Today, her process for creating them involves collecting old entertainment magazines and books, cutting out her favorite images and attaching them individually to the wall using reusable adhesive putty. Her goal: Leave no space uncovered.
That also goes for her floors, blinds and everything else. Blinds, Mooney says, are particularly challenging: “Literally, I was cutting each individual piece of magazine photos and then gluing them each individually onto each slat of the blind.”
Some rooms follow a theme. The bathroom features photos of iconic TV and movie scenes that take place in bathrooms, with contact paper over the walls to safeguard against moisture.
The kitchen floor is decoupaged with photos of food, and since Mooney doesn’t cook much, her stove is a display case for food-related tchotchkes.
“Little by little, I’m adding different things to different places that I never thought about before and that I love,” she says.
In the living room, Mooney displays TV memorabilia and souvenirs like fleece blankets, stuffed animals, action figures and framed posters. She says her favorite shows are “The Big Bang Theory,” “The Office” and “Schitt’s Creek.”
“Sometimes I specifically start watching television shows just because I know they have a lot of merch,” she says.
In Mooney’s eyes, the design is perfectly imperfect. “I just have to live with the fact that sometimes things are going to look bent or crooked, and sometimes they’re going to fall down,” she says.
Planning for the future
Most renters have to follow strict rules about decorating the walls or hanging items, but Mooney says her landlord is on board.

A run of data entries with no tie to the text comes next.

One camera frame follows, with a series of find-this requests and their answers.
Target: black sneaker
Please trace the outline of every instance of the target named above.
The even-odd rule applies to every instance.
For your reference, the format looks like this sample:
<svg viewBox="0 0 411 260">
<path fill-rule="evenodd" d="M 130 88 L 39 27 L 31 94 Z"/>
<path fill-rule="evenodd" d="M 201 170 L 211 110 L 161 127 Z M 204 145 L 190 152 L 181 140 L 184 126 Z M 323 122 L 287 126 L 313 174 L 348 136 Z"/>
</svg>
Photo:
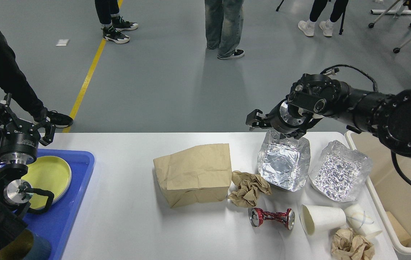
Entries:
<svg viewBox="0 0 411 260">
<path fill-rule="evenodd" d="M 40 122 L 46 117 L 50 119 L 52 124 L 56 125 L 56 128 L 70 127 L 74 123 L 74 120 L 70 116 L 60 114 L 55 110 L 40 113 L 40 116 L 34 117 L 34 120 L 36 122 Z"/>
<path fill-rule="evenodd" d="M 130 37 L 116 30 L 116 28 L 112 25 L 110 27 L 101 28 L 101 30 L 103 30 L 103 39 L 107 41 L 112 41 L 119 44 L 128 43 L 130 41 Z"/>
<path fill-rule="evenodd" d="M 137 23 L 132 23 L 122 19 L 122 16 L 112 17 L 113 26 L 119 31 L 133 31 L 138 29 Z"/>
<path fill-rule="evenodd" d="M 245 52 L 241 49 L 236 49 L 234 51 L 233 54 L 231 54 L 231 56 L 228 57 L 220 57 L 217 56 L 217 58 L 219 58 L 220 60 L 227 60 L 227 59 L 237 59 L 237 58 L 241 58 L 242 56 L 244 56 Z"/>
</svg>

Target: crumpled aluminum foil block
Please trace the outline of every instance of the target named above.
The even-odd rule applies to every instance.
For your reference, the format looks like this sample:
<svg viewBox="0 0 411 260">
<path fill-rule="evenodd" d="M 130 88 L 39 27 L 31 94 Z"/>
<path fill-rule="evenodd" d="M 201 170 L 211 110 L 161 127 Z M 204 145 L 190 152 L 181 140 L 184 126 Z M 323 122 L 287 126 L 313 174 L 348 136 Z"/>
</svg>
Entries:
<svg viewBox="0 0 411 260">
<path fill-rule="evenodd" d="M 269 183 L 298 191 L 305 185 L 310 159 L 308 139 L 281 139 L 281 133 L 271 129 L 258 153 L 258 172 Z"/>
<path fill-rule="evenodd" d="M 329 199 L 347 202 L 357 199 L 371 170 L 372 159 L 335 140 L 322 150 L 309 176 L 313 187 Z"/>
</svg>

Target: crushed red soda can
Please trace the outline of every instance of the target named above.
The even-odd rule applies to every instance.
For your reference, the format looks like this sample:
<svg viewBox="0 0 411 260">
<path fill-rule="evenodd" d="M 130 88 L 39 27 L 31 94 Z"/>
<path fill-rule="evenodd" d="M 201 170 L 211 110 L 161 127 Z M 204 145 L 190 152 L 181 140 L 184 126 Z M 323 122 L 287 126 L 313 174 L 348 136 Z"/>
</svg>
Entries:
<svg viewBox="0 0 411 260">
<path fill-rule="evenodd" d="M 249 209 L 249 220 L 253 227 L 259 227 L 264 220 L 276 220 L 284 224 L 288 230 L 293 229 L 295 223 L 295 213 L 292 209 L 287 209 L 287 212 L 269 212 L 260 208 Z"/>
</svg>

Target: yellow plate
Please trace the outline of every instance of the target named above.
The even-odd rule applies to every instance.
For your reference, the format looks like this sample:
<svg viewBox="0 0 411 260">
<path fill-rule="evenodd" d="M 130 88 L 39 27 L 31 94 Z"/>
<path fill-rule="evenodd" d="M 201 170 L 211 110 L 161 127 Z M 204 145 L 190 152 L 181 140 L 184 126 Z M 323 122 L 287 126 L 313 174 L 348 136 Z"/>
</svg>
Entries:
<svg viewBox="0 0 411 260">
<path fill-rule="evenodd" d="M 56 156 L 42 156 L 27 166 L 29 170 L 21 179 L 30 183 L 32 188 L 53 192 L 55 194 L 53 204 L 66 193 L 72 173 L 65 160 Z M 42 209 L 45 207 L 47 197 L 34 194 L 29 202 L 32 209 Z"/>
</svg>

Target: white sticker on floor
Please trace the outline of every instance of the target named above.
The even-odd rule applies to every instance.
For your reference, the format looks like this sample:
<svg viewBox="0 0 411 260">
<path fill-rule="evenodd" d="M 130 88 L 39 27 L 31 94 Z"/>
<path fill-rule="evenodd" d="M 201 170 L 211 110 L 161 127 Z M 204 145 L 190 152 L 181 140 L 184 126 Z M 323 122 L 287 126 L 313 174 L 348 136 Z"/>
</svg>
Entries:
<svg viewBox="0 0 411 260">
<path fill-rule="evenodd" d="M 56 46 L 67 46 L 67 43 L 69 42 L 69 39 L 60 39 L 58 40 L 58 43 Z"/>
</svg>

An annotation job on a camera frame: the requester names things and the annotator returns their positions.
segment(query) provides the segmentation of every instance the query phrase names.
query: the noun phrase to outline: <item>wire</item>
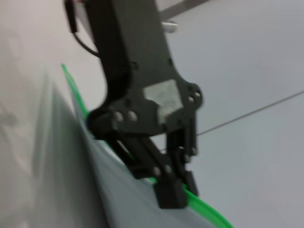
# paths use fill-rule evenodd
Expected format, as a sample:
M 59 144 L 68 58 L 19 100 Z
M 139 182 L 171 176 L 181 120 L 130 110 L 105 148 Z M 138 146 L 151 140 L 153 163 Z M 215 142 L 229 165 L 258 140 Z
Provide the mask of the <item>wire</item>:
M 93 51 L 91 48 L 89 48 L 87 45 L 85 45 L 77 36 L 76 33 L 73 33 L 73 36 L 75 37 L 76 41 L 80 44 L 80 46 L 82 46 L 86 51 L 90 52 L 92 55 L 99 57 L 98 52 Z

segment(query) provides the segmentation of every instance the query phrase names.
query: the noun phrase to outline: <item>green edge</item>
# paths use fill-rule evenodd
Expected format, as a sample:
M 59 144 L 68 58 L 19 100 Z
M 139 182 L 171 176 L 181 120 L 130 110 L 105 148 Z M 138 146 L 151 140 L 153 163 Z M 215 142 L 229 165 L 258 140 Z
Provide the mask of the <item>green edge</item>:
M 84 113 L 85 116 L 88 115 L 88 110 L 86 109 L 86 106 L 81 98 L 80 92 L 77 88 L 77 85 L 71 76 L 71 74 L 68 72 L 66 66 L 64 64 L 61 64 L 62 69 L 65 73 L 67 83 L 70 86 L 70 89 L 76 98 L 81 111 Z M 209 222 L 211 222 L 214 226 L 217 228 L 233 228 L 233 226 L 216 210 L 214 210 L 211 206 L 209 206 L 207 203 L 203 202 L 200 198 L 193 195 L 191 192 L 186 190 L 186 194 L 188 197 L 188 205 L 199 215 L 201 215 L 203 218 L 207 219 Z

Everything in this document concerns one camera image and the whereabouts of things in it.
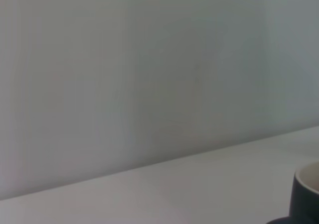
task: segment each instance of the table surface
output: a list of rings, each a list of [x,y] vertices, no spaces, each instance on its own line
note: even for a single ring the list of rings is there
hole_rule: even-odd
[[[3,224],[264,224],[287,215],[319,127],[0,202]]]

“One time [the landlord] was here fixing something, and then after about 10 to 15 minutes, his wife was here for a tour. And then his daughters came in to check out the space, because they’d never seen anything like it,” she says. “He told me, as long as I keep it clean then it’s good, we’re good.”
Mooney appreciates her neighborhood’s quiet blocks, green spaces and proximity to the subway, calling it “as you can get to the suburbs and still be in the city.” Her job, roughly 20 miles northeast in Stamford, Connecticut, is an easy drive away — though she’s currently working from home, she says.
She says doesn’t have plans to buy a home anytime soon, and that she’s content with her space the way it is. “I have no shame in being this way and for people to see that this is how I live,” she says.
Her eclectic style, of course, may not be for everyone. “I know people will say that it’s childish or like, ‘How old are you?'” Mooney says. “I like it. I can be 40 years old and like color and television show figurines.”
Collecting TV paraphernalia and magazine clippings is a hobby just like some people’s sports obsessions, she says.
“Everyone used to think that I would outgrow this, and maybe some part of me thought I would, too,” Mooney says. “But we’re going on decades and decades, and I love it now more than I did when I was a kid.”